Fingers Are Fat
Fat finger is a real common problem. A lot of data that comes into analytics and reporting are often data entry originated. This means the data contains typos. And lots of them.
For example, people with strange long names will often show up in multiple data tables with different spelling because some data entry clerk somewhere just couldn’t get the name right.
Same or Kind of Same?
To solve this problem, there are algorithms to calculate how different two strings are. Levenshtein is one such algorithm. It calculates how much edit it takes from one string to get to another.
This works well on typos where you mistype a couple of letters, or even accidentally adding or deleting a couple of characters. Levenshtein correctly calculates how many edits, and you can apply a threshold and decide what is and isn’t a typo.
Unspeakable Typos
Levenshtein works well on regular words, but what about codes? Codes, such as part numbers or model numbers are frequently mis-typed because they are non-sensical to humans.
Considering how Levenshtein works, seems that it should work equally well on mis-typed codes. But what about the nature of mistakes themselves? People can mistype a letter or two in a word, but is it the same kind of mistakes people make when typing in alpha numeric codes? Do they make a couple of characters worth of mistakes, or do they make a whole lot in a field? Would Levenshtein sitll work in these cases?
VIN Problem
I recently ran into such a problem with Vehicle Identification Number (VIN). VIN is a unique number assigned to every car sold since 1954 in US. Today, it is used to identify any vehicle – well, almost any vehicle since cars sold in some countries do not have VIN’s. (surprisingly, Japan)
What I had was two sets of data containing VINs. They were supposedly the same dataset with same VINs, but many VIN’s did not match between the two.
The reason for the mismatch was because VINs were corrected. First table had original entries that contained mistakes. Second table had the mistakes corrected.
I needed data from both VIN was really the only way to uniquely identify the vehicle. What we had was a two table join, except that field used to join was edited on one table. Consequently, I ended up with a lot less records after the join. The edited records were dropped because VIN’s didn’t match exactly.
Levenshtein to the Rescue
So we figured if we calculated Levenshtein distance between two VINs and if they are lower than certain threshold, they are likely the same VIN.

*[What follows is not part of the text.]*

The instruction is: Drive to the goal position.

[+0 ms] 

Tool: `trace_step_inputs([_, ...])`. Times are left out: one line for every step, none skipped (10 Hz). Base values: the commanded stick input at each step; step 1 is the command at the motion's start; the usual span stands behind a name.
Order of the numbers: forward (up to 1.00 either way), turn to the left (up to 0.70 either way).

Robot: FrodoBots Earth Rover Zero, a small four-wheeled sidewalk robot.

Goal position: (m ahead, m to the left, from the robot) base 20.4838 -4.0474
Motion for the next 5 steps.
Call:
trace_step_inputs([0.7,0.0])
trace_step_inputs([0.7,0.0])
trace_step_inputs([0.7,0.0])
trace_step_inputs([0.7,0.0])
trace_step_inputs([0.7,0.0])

We tested this out by taking some rows from first set, and blindingly calculated VIN Levenshtein against each and every VIN from another set.
Turns out, Levenshtein distribution was either >13 (entirely different) or <5 (pretty close). There was nothing in between. With this, I was able to match every single VIN to the other table.
Fat Fingering VIN
We then analyzed the fat-finger patterns of these VINs closely. As it turns out, people entering these codes are pretty careful. Common pattern was that they just missed one character, usually a number. People often mis-read 0, 8, 9 and 6 because apparently they looked similar. Worst distance was caused by a VIN that had 5 zeros and nines that were switched with nines and zeros instead.
The thing to note is that the nature of the mistakes and the data content was such that mistakes didn’t result in multiple-proximity. If you have a lot of similar codes that are close to each other, a mis-typed code can have similar Levenshtein distance to many of these codes. In this case, we would have to find another way or additional qualifier to match.
Still, Levenshtein or a similar algorithm should be evaluated for cleansing manually entered code fields like VINs.
Applying MapReduce
In this case, we calculated Levenshtein distances between every entry of large set against every entry of another large set, because we were concerned about multiple-proximity. Running such an nested loop comparison can be time consuming if the data sets are large.
For this study, we coded a quick MapReduce on Hadoop that calculates Levenshtein of an entry against every entry in the other set, to run this in an Embarrasingly Parallel manner.
This is basically doing a join where the join operator is (Levenshtein Value < threshold). As awkward as joins are in Hadoop MapReduce, joining on some arbitrary calculated value is quite powerful.
And performance was actually quite good. Even though we only had 10 Map tasks running in parallell on our petite Hadoop cluster, this was the same as executing 10 inner loops in parallel.